2. Un procedimiento según la reivindicación 1, en el que los polipéptidos del repertorio son polipéptidos de anticuerpo o fragmentos de los mismos; o polipéptidos de receptores de células T.

3. Un procedimiento según la reivindicación 1, en el que el repertorio de polipéptidos es un repertorio de células B.

4. Un procedimiento según la reivindicación 2, en el que los polipéptidos son dominios variables de cadenas pesadas.

5. Un procedimiento según la reivindicación 2, en el que los polipéptidos son dominios V_{\kappa} o V_{\lambda}.

6. Un procedimiento en el que un repertorio de polipéptidos según la reivindicación 2 y un repertorio de polipéptidos según la reivindicación 4 se ponen en contacto con ligandos genéricos y se combinan entonces los subconjuntos así obtenidos.

7. Un procedimiento según cualquier reivindicación anterior en el que el ligando genérico se selecciona del grupo constituido por una matriz de iones metálicos, un compuesto orgánico, una proteína, un péptido, un anticuerpo y un superantígeno.

8. Un procedimiento para detectar, inmovilizar, purificar o inmunoprecipitar uno o más miembros de un repertorio de polipéptidos seleccionado previamente según una cualquiera de las reivindicaciones 1 a 7, que comprende unir los miembros al ligando genérico.

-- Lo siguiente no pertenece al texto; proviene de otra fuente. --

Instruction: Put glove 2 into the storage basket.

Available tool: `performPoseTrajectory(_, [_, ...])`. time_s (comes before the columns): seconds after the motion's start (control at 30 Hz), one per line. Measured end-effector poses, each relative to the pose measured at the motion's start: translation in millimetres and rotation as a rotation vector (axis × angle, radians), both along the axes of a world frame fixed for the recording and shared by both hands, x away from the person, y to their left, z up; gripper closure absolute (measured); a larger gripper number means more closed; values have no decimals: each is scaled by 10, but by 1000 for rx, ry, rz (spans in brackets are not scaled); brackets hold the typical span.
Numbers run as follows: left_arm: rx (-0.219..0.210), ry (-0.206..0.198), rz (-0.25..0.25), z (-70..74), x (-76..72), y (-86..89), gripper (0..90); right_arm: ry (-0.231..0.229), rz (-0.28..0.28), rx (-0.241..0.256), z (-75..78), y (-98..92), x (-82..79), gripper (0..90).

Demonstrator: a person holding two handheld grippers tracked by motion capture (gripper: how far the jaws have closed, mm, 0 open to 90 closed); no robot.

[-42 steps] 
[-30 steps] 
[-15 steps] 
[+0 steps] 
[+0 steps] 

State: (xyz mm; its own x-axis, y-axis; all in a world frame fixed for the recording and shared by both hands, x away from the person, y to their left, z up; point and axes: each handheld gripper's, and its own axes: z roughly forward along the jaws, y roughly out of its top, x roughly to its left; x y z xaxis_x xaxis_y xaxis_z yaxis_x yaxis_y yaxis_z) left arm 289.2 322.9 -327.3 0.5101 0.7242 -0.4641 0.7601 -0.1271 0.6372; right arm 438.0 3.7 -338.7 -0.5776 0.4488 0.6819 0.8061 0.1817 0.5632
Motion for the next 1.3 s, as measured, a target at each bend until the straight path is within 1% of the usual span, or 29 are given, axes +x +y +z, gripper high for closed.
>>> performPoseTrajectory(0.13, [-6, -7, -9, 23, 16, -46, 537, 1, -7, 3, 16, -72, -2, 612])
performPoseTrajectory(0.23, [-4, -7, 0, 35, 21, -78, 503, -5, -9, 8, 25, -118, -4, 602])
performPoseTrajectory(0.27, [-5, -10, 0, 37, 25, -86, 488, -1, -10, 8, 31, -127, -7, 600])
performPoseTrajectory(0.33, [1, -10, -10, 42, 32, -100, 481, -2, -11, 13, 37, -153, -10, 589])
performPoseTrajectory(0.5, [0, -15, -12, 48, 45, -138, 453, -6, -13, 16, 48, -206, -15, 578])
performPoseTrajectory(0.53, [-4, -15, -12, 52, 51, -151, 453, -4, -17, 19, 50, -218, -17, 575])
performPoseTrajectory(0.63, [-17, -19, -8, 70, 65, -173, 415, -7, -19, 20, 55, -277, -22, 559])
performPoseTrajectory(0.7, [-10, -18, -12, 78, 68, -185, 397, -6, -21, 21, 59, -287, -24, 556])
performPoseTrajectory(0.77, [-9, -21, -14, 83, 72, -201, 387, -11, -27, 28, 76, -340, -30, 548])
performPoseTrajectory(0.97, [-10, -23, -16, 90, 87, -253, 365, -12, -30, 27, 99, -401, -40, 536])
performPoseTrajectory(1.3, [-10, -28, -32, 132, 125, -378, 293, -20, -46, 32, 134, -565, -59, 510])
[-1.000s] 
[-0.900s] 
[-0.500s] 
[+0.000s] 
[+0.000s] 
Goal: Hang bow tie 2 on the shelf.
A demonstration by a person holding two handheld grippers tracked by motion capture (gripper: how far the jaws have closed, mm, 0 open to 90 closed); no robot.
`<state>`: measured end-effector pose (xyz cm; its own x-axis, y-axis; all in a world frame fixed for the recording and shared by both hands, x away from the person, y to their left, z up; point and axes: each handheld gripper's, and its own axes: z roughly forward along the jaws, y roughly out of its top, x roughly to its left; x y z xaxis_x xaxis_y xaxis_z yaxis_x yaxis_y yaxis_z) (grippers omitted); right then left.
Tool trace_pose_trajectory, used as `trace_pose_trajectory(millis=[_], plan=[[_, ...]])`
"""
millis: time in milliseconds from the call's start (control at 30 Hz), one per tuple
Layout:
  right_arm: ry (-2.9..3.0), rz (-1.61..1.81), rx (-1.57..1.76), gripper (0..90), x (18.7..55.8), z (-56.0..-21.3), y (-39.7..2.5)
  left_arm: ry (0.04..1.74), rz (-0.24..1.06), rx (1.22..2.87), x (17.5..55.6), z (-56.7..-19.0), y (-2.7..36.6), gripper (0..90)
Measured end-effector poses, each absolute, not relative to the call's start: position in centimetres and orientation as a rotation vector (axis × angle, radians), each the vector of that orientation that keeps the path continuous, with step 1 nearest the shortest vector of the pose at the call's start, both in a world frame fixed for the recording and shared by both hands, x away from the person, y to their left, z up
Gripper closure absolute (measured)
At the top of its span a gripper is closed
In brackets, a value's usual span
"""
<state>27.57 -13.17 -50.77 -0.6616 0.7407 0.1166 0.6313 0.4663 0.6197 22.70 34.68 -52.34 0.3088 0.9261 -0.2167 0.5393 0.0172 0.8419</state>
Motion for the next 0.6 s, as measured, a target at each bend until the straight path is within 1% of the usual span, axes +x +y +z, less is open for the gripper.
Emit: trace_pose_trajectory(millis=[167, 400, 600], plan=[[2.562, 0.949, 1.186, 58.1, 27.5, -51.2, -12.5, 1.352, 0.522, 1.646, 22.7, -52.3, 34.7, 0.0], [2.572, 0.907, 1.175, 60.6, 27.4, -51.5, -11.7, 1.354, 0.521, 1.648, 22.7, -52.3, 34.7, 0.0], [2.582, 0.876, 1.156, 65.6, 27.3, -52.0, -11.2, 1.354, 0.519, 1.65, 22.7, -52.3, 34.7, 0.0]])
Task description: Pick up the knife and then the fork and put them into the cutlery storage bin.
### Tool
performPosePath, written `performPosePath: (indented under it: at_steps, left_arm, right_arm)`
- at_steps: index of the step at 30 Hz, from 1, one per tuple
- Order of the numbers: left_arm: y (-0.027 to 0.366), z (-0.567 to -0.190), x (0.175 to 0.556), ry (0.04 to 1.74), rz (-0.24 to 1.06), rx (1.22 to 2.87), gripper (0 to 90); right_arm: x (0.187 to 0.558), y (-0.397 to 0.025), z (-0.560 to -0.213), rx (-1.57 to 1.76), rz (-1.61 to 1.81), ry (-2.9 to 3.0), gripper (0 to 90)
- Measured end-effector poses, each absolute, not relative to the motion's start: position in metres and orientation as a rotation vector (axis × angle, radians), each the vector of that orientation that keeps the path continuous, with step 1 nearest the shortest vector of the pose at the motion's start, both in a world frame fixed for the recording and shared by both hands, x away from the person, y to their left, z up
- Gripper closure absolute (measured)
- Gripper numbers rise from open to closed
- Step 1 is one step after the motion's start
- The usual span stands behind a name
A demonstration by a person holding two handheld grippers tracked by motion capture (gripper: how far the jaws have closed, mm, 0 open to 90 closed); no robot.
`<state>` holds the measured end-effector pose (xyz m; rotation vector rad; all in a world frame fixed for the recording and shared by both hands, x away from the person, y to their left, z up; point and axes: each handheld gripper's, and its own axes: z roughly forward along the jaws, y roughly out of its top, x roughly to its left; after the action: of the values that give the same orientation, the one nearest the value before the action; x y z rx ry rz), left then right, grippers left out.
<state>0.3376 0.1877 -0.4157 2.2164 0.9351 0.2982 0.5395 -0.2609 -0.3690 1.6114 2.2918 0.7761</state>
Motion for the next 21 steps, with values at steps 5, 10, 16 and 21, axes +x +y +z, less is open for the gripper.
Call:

9. Un procedimiento para detectar, inmovilizar, purificar o inmunoprecipitar uno o más miembros de un repertorio de polipéptidos seleccionado previamente según una cualquiera de las reivindicaciones a 7, que comprende unir los miembros al ligando genérico y separar luego aquellos miembros de la librería que se unen al ligando genérico.

10. Un procedimiento para detectar, inmovilizar, purificar o inmunoprecipitar uno o más miembros de un repertorio de polipéptidos seleccionado previamente según una cualquiera de las reivindicaciones 1 a 7, que comprende unir los miembros al ligando diana.

11. El procedimiento según una cualquiera de las reivindicaciones 1 a 7, que comprende someter los polipéptidos seleccionados a variación adicional mediante diversificación, y se repiten las etapas (a) a (d).

12. El procedimiento según la reivindicación 11, en el que los polipéptidos se diversifican en posiciones aleatorias.

13. El procedimiento según la reivindicación 11, en el que los polipéptidos se diversifican en posiciones seleccionadas.

14. El procedimiento según la reivindicación 13, en el que las posiciones seleccionadas son H50, H52, H52a, H53, H55, H56, H58, H95, H96, H97, H98, L50, L53, L91, L92, L93, L94 y L96.